* [Task description]: From the records below, extract only the lines running from the line with "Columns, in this" to the line with "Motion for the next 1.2", both lines included, reproducing them exactly.

* [Records supplied]:
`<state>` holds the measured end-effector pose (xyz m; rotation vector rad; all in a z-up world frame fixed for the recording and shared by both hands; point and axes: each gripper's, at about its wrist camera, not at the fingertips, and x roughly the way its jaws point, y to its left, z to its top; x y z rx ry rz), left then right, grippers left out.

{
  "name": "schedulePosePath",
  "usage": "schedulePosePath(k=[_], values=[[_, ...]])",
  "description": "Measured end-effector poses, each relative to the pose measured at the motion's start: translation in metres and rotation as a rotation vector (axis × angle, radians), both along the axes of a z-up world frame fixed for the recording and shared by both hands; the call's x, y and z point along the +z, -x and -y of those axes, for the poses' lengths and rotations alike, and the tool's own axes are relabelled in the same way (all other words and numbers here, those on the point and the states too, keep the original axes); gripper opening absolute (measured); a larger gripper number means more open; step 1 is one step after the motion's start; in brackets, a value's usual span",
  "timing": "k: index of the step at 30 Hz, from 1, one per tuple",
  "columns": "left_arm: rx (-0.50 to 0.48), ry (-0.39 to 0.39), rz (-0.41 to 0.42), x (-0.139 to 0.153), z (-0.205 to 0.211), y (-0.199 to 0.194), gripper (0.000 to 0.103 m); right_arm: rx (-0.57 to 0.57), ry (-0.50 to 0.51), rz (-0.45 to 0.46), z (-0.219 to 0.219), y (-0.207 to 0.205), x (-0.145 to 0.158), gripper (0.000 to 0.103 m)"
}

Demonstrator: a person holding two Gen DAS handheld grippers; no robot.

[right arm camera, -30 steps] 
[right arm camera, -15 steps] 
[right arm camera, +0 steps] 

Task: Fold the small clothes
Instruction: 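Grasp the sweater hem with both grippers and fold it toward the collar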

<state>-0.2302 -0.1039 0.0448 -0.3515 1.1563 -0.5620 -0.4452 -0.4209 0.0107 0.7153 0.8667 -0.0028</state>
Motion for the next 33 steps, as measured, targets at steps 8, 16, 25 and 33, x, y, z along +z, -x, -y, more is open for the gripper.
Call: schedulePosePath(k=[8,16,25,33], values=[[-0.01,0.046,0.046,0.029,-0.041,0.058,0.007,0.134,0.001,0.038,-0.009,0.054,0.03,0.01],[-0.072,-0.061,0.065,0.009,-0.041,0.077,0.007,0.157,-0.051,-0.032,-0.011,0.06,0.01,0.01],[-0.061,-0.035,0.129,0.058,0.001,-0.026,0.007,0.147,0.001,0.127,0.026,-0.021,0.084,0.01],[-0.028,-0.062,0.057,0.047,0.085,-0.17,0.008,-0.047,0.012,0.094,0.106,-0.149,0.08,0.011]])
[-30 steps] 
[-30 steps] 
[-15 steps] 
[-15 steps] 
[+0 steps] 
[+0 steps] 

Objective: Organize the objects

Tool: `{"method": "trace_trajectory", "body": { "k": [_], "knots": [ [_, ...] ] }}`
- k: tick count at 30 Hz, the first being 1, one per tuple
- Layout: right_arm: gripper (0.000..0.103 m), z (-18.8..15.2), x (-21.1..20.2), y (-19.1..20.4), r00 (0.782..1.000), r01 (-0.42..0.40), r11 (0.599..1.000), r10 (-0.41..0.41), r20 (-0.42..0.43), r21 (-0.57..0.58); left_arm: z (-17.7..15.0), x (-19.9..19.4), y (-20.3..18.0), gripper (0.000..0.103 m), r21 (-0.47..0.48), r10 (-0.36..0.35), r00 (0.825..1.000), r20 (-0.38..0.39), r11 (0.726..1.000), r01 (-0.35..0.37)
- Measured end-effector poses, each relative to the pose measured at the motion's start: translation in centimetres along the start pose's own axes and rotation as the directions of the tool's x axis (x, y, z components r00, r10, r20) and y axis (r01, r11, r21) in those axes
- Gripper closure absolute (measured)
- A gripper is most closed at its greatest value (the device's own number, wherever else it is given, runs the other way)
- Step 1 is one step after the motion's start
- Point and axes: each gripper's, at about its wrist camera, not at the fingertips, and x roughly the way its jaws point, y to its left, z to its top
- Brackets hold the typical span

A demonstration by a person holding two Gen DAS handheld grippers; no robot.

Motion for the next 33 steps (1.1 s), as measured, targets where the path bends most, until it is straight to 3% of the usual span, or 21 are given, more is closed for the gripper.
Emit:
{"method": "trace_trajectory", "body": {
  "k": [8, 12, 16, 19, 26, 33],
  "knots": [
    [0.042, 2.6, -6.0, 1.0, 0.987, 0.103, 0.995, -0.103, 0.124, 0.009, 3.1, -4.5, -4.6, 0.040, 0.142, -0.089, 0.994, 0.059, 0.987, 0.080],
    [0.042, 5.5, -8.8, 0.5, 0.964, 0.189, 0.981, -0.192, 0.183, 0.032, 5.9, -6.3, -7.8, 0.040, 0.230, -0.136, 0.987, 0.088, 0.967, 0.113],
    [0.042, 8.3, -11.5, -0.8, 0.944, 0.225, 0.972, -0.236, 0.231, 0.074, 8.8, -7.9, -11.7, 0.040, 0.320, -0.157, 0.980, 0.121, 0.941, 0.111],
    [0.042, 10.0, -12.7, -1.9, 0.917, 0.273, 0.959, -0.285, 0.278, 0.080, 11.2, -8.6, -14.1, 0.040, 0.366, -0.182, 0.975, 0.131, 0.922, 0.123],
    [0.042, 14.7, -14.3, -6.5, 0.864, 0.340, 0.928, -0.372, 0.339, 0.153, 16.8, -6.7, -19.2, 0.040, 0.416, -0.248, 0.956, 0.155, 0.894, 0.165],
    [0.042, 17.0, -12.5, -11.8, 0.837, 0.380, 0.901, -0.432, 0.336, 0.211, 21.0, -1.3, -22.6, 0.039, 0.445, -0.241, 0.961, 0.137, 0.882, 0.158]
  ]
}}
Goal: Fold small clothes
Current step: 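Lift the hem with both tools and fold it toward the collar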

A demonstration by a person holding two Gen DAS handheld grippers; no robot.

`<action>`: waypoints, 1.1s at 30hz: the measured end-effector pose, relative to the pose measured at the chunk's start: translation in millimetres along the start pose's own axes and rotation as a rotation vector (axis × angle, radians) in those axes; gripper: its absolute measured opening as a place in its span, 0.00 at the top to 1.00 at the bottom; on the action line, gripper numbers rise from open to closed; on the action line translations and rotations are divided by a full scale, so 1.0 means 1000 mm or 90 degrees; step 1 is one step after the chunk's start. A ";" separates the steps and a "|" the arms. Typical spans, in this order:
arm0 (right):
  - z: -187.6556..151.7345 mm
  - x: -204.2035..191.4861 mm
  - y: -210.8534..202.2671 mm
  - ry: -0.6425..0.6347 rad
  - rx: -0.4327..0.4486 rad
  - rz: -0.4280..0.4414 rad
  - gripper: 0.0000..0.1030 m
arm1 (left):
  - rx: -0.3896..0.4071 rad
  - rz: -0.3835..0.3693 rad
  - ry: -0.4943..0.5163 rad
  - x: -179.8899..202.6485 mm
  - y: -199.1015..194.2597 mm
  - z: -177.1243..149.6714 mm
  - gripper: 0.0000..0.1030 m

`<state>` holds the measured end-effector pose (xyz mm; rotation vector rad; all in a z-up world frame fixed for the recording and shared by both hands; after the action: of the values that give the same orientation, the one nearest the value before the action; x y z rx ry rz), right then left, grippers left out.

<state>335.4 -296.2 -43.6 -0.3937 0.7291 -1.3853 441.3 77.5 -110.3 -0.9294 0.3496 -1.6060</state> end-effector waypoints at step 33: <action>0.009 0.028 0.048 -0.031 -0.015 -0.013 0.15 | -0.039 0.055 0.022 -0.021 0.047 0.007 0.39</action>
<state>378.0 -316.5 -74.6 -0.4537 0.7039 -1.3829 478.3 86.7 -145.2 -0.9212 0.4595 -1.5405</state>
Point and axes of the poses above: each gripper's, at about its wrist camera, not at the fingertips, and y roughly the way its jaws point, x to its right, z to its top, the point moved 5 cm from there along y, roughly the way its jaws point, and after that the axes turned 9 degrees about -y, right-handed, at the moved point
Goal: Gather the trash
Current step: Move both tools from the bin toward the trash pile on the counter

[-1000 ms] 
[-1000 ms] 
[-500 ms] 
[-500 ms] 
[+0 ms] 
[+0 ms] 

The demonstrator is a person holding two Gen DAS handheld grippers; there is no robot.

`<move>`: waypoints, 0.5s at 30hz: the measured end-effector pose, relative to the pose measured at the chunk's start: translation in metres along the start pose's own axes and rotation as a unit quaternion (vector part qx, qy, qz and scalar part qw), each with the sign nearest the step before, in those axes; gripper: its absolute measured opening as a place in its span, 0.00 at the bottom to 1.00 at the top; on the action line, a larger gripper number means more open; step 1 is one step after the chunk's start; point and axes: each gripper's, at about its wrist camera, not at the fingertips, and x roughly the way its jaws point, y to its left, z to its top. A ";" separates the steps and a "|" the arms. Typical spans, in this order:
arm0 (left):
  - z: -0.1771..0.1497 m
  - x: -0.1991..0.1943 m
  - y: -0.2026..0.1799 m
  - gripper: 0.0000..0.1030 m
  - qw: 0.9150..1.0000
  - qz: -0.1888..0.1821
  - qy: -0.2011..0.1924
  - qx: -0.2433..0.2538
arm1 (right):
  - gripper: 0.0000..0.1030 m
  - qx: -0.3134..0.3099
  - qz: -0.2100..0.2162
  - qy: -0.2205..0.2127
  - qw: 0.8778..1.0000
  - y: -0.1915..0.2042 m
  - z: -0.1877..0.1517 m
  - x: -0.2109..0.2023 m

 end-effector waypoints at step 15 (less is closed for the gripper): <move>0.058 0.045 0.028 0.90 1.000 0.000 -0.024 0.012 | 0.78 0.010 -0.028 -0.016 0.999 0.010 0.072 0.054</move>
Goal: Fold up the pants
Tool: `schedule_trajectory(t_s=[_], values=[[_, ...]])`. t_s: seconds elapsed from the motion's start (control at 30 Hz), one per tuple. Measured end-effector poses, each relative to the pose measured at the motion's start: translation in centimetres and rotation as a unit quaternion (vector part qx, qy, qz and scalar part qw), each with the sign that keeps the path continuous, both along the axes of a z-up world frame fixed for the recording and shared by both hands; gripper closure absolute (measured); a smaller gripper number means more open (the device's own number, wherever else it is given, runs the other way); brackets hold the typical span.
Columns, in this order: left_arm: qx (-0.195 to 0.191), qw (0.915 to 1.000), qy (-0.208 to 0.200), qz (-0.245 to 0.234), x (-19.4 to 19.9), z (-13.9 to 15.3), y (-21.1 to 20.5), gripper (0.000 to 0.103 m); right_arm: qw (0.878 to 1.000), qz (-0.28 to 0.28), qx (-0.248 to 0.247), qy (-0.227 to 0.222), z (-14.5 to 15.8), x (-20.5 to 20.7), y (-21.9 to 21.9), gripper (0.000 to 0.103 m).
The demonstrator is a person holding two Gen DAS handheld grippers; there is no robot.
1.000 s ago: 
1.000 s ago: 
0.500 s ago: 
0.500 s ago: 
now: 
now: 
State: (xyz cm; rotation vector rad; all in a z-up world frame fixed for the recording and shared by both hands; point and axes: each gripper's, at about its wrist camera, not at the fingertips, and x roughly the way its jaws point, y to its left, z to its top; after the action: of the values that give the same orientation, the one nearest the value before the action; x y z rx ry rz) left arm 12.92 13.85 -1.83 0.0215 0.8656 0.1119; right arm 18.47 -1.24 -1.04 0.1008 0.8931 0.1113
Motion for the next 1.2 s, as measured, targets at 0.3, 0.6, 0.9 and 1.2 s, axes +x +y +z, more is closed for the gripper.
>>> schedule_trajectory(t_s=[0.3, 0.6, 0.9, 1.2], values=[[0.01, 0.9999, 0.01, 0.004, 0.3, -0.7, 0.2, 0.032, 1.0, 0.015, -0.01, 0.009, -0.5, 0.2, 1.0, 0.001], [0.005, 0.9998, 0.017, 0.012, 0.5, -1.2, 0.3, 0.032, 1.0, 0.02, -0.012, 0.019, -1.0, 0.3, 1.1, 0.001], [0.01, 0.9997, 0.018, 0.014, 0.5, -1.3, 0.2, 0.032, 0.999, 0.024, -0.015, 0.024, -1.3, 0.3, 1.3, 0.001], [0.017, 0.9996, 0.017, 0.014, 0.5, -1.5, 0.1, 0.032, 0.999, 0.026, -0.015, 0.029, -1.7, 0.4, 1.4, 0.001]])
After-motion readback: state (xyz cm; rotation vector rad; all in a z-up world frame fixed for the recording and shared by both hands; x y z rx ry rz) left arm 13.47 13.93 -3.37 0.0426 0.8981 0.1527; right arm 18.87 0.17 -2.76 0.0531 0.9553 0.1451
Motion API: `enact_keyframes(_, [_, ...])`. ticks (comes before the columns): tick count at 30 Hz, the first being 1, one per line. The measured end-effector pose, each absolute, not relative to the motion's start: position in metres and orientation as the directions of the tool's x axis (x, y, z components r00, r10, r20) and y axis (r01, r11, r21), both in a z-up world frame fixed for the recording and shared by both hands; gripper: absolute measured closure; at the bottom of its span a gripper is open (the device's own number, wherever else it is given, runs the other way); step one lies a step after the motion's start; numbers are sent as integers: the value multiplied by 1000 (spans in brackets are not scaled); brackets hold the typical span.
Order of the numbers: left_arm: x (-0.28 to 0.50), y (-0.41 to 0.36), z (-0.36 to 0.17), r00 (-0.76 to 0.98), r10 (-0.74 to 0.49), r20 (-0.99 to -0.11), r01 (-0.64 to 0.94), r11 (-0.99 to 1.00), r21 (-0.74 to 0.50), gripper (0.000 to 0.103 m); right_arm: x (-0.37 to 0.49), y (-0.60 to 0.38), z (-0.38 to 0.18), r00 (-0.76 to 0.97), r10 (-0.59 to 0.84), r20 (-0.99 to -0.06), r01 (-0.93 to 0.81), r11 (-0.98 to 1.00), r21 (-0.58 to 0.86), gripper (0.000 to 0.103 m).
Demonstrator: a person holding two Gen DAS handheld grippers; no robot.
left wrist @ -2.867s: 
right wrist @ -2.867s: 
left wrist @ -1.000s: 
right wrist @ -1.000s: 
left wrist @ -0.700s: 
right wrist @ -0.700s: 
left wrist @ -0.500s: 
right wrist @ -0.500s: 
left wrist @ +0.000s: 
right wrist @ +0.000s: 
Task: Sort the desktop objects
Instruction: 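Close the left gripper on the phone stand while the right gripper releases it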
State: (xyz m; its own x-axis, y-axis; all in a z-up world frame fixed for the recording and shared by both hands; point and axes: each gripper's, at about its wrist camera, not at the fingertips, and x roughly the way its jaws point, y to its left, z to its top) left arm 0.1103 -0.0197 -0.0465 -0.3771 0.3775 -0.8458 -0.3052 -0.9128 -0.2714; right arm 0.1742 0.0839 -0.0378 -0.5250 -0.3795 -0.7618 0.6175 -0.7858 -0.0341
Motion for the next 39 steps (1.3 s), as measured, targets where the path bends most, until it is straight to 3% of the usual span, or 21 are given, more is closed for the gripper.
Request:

* [Your response]:
Columns, in this order: left_arm: qx (-0.195 to 0.191), qw (0.915 to 1.000), qy (-0.208 to 0.200), qz (-0.245 to 0.234), x (-19.4 to 19.9), z (-13.9 to 15.3), y (-21.1 to 20.5), gripper (0.000 to 0.103 m); right_arm: qw (0.878 to 1.000), qz (-0.28 to 0.28), qx (-0.248 to 0.247), qy (-0.227 to 0.222), z (-14.5 to 15.8), x (-20.5 to 20.7), y (-21.9 to 21.9), gripper (0.000 to 0.103 m).
The demonstrator is a person holding two Gen DAS handheld grippers; there is no robot.
1.000 s ago: 
1.000 s ago: 
0.500 s ago: 
0.500 s ago: 
now: 
now: 
State: (xyz cm; rotation vector rad; all in a z-up world frame fixed for the recording and shared by both hands; point and axes: each gripper's, at about its wrist camera, not at the fingertips, and x roughly the way its jaws point, y to its left, z to its top; after the action: of the values that give the same orientation, the one nearest the value before the action; x y z rx ry rz) left arm 12.92 13.85 -1.83 0.0215 0.8656 0.1119; right arm 18.47 -1.24 -1.04 0.1008 0.8931 0.1113
Motion for the next 1.2 s, as measured, targets at 0.3, 0.6, 0.9 and 1.2 s, axes +x +y +z, more is closed for the gripper.

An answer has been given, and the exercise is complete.